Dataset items

+---+

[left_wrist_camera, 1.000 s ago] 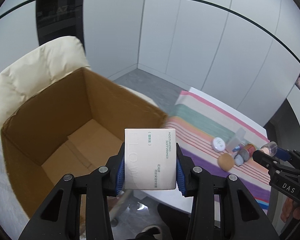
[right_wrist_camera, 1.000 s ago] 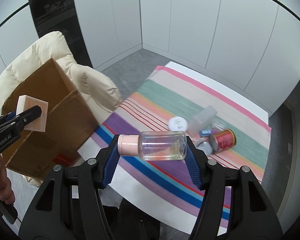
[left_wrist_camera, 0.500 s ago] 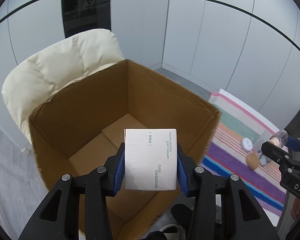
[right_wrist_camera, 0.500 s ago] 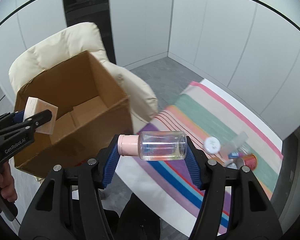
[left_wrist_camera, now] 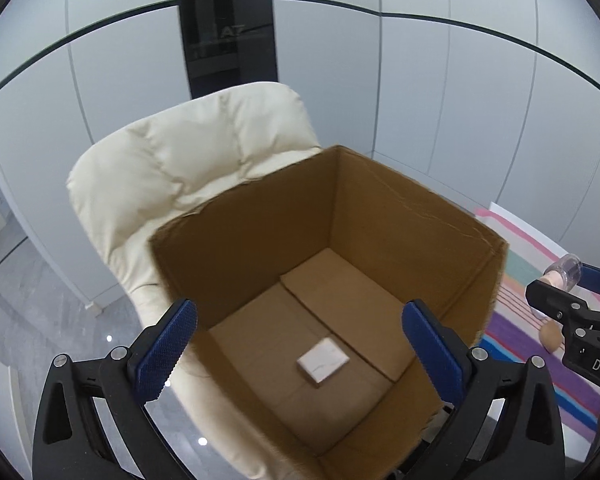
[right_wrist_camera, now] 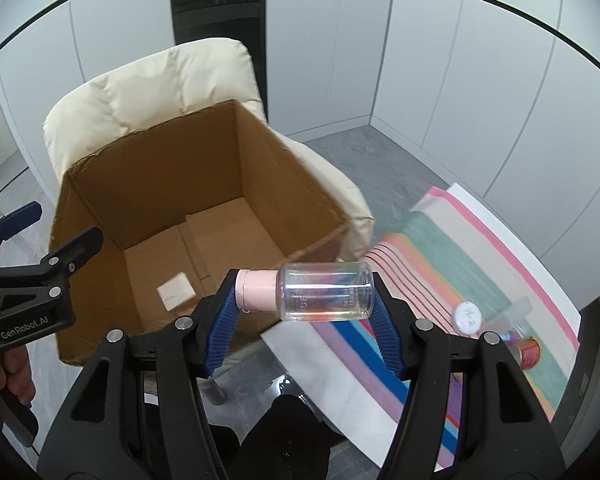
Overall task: Organize objects
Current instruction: 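Carry the beige box with the left tool while the right tool carries the bottle toward the cardboard box, then open the left tool over the cardboard box while the right tool releases the bottle inside, then move both open tools back from the cardboard box to the table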
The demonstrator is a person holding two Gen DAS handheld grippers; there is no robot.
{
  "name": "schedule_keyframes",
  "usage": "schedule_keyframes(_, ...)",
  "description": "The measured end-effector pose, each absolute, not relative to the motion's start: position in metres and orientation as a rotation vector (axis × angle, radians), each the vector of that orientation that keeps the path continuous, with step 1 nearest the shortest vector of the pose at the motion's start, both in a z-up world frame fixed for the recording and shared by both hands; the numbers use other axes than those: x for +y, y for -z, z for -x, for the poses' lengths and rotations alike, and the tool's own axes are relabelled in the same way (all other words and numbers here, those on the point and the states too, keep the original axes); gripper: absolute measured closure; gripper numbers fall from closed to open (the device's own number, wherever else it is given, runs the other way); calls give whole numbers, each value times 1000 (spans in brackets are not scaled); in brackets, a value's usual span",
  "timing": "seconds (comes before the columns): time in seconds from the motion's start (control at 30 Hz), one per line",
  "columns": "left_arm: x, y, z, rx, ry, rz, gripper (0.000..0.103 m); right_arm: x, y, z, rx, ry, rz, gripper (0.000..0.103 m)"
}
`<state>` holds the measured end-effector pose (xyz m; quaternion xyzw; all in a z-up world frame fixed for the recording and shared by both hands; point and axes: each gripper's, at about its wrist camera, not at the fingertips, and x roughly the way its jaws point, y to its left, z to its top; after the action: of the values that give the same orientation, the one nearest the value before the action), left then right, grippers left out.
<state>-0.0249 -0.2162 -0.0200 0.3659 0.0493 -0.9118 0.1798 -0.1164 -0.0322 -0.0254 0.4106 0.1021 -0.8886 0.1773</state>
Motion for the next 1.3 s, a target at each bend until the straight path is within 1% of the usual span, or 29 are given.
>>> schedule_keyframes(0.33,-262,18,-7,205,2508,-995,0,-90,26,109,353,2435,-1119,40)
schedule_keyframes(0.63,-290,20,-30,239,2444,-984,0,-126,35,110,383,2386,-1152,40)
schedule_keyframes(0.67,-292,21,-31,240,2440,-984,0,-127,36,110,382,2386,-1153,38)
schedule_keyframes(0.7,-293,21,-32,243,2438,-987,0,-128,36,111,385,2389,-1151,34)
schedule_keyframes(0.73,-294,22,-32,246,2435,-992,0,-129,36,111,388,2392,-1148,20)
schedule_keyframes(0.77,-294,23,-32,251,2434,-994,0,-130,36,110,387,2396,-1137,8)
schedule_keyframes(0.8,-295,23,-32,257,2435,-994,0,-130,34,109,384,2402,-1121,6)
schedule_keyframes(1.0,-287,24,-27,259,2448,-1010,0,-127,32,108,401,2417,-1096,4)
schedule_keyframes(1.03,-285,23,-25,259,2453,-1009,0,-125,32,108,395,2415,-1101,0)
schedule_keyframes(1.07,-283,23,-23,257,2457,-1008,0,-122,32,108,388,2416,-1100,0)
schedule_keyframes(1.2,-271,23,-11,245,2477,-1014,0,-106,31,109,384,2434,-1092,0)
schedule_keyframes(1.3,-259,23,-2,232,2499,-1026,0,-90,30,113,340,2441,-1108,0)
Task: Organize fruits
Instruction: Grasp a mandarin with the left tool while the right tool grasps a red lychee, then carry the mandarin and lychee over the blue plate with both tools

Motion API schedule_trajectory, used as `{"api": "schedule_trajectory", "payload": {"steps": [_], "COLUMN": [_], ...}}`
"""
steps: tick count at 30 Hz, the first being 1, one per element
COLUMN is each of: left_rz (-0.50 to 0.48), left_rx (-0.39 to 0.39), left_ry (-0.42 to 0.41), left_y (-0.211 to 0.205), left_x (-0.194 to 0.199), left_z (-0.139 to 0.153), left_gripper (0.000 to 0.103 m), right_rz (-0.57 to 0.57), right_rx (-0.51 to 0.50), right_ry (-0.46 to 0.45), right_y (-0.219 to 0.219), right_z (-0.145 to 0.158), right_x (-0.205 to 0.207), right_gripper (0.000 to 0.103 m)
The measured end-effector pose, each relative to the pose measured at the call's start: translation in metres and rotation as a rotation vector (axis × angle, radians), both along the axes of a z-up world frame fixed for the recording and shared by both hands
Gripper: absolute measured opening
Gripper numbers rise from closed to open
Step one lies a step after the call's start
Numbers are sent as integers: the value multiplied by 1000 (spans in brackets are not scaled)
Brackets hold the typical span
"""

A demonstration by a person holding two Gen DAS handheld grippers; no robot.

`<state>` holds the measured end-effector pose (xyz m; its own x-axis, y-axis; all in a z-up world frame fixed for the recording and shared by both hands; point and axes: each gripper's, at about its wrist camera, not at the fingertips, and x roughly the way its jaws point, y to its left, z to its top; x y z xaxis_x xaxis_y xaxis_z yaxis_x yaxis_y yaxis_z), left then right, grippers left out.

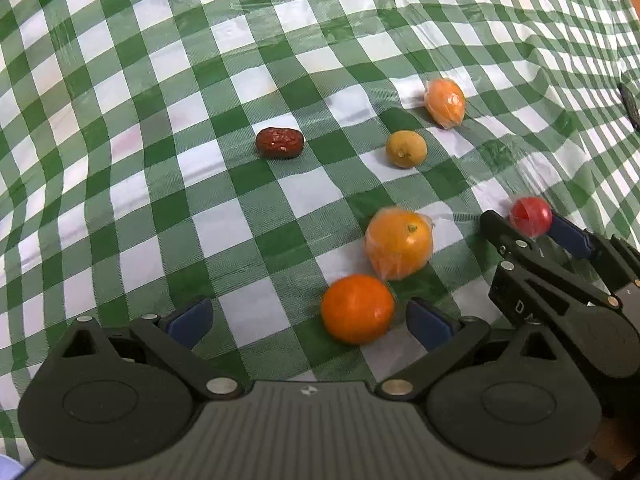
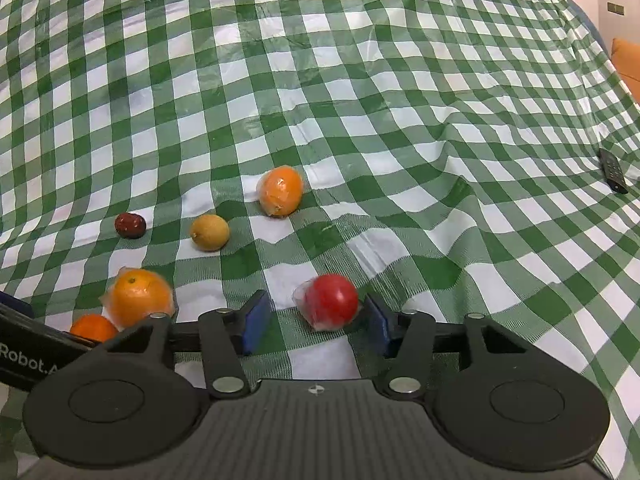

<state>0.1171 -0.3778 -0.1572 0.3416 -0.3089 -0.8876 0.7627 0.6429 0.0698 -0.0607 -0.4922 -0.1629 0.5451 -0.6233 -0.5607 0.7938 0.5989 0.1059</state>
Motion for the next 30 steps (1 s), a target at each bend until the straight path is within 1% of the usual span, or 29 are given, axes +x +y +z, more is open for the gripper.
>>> {"api": "schedule_trajectory", "payload": {"steps": [1,2,3,4,5,7,10,13,15,17,19,22,25,27,30], "left_rz": [-10,-28,-47,-69,-83,-100,-84,-46,-10,29,80,157,227,269,310], "left_rx": [-15,-20,-32,-39,-43,-50,-51,-53,-38,-26,-12,19,38,37,36], "left_ry": [7,14,-1,-6,-13,-48,-85,-116,-143,-155,-158,-158,-172,-182,-192], "left_y": [1,0,0,-1,-1,3,21,57,91,127,167,226,279,312,351], "left_x": [-1,-2,-6,-9,-12,-19,-26,-37,-46,-56,-66,-82,-100,-112,-130], "left_z": [1,1,5,7,9,17,36,63,82,99,114,131,144,152,158], "left_gripper": [76,61,47,38,38,38,38,38,38,38,38,38,38,38,38], "right_rz": [-4,-23,-30,-32,-45,-85,-153,-200,-217,-227,-214,-126,30,149,302], "right_rx": [0,-5,-3,6,14,-4,-37,-67,-96,-108,-117,-163,-173,-153,-79], "right_ry": [-3,5,10,-2,-12,-23,-49,-48,-23,-5,-18,-62,-95,-109,-123], "right_y": [-1,-1,-2,-4,-5,-6,-8,-7,0,12,29,71,130,173,232], "right_z": [0,0,0,1,2,4,9,14,20,32,52,89,121,137,153], "right_x": [-1,-1,-1,-3,-5,-9,-19,-28,-32,-39,-47,-63,-84,-97,-105], "right_gripper": [40,28,28,27,27,27,27,27,27,27,27,27,27,27,27]}}
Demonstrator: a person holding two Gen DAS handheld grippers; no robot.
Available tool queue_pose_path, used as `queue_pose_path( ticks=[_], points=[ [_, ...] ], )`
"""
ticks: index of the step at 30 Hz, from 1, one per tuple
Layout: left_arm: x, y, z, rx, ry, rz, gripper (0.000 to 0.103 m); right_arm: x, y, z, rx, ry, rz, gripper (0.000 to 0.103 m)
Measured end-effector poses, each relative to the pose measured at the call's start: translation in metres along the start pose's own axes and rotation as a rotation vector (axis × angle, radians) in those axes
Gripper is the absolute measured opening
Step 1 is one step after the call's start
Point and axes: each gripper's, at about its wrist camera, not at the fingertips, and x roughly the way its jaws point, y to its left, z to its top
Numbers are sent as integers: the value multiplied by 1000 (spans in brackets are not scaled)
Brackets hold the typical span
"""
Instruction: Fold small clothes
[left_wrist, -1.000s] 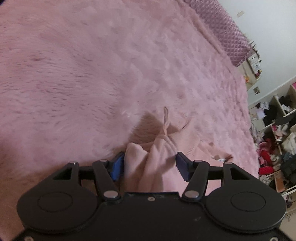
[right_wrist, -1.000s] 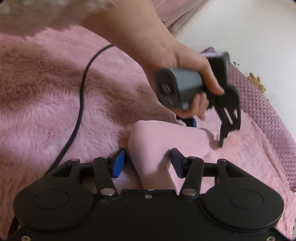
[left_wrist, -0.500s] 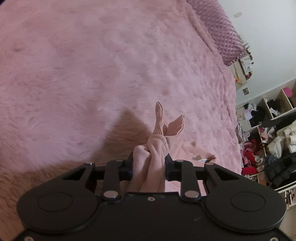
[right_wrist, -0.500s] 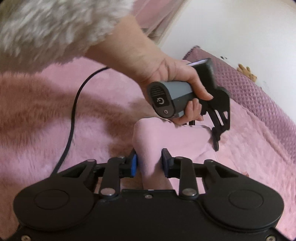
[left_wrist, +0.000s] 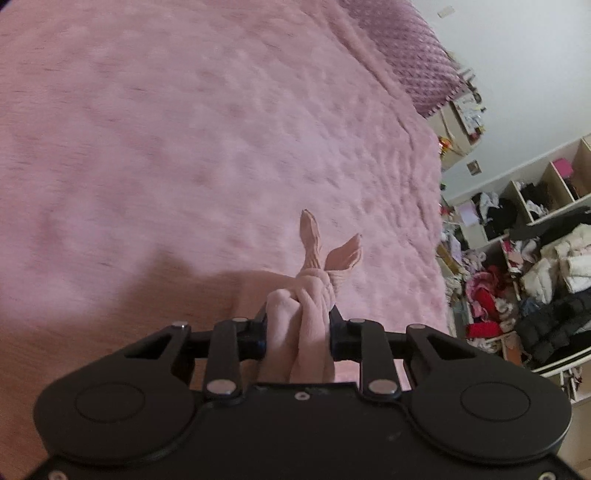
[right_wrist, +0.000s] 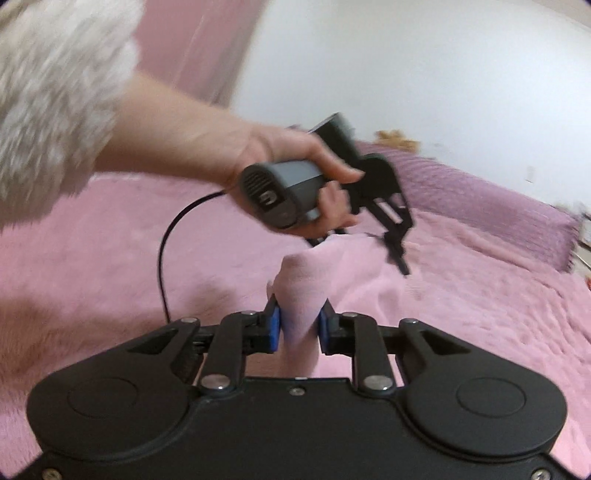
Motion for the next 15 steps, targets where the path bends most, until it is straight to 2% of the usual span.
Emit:
queue_pose_path(
  ticks=[7,15],
  points=[
    [65,-79,-27,16,69,-25,25,-49,-73,-1,160,-22,-152,19],
    [163,-140,-70,31,153,-12,25,-87,-152,-36,310,29,-323,19]
  ],
)
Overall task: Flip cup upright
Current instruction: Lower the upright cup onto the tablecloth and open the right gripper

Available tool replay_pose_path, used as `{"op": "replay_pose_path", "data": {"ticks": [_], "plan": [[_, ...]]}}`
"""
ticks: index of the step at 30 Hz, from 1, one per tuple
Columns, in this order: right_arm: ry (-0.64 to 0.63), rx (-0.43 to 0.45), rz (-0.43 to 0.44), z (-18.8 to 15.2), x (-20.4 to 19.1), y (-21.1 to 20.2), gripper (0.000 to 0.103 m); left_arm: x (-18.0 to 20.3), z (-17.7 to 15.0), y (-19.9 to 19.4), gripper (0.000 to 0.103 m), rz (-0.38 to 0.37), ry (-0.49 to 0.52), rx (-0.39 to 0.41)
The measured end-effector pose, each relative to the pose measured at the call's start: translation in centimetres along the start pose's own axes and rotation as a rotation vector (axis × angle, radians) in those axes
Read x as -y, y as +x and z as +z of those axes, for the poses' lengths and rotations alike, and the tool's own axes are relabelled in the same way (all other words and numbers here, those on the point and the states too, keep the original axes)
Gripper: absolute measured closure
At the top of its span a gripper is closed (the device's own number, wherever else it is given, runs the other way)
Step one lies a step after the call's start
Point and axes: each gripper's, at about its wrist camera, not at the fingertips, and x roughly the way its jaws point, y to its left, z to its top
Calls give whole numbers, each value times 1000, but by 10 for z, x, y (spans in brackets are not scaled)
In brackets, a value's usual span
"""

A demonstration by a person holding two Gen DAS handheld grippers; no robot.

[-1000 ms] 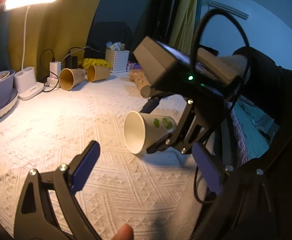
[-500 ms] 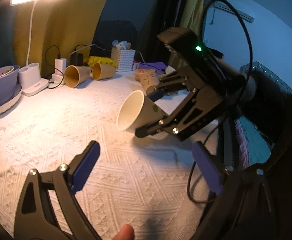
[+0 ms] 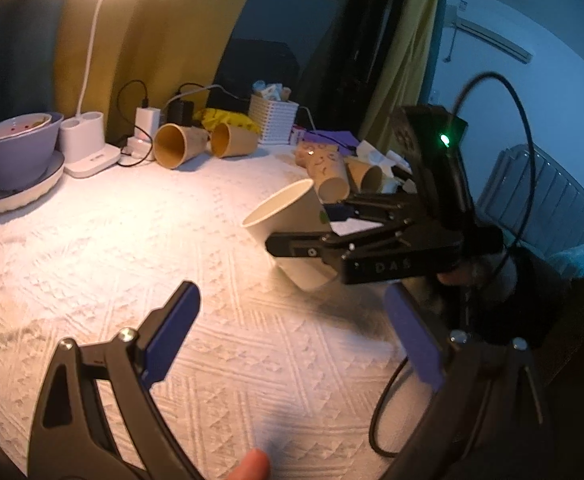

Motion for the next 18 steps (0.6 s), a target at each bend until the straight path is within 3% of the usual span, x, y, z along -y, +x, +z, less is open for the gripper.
{"op": "replay_pose_path", "data": {"ticks": [6,18], "plan": [[19,47,-27,-15,0,-17,35,-1,0,1,9,8,-2,-2],[68,42,-54,-40,-1,-41,35,0,0,-1,9,19,8,3]]}}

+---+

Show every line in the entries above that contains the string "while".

Current instruction: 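Carry the beige box with the left tool while the right tool carries the bottle toward the cardboard box, then open the left tool over the cardboard box while the right tool releases the bottle inside, then move both open tools back from the cardboard box to the table
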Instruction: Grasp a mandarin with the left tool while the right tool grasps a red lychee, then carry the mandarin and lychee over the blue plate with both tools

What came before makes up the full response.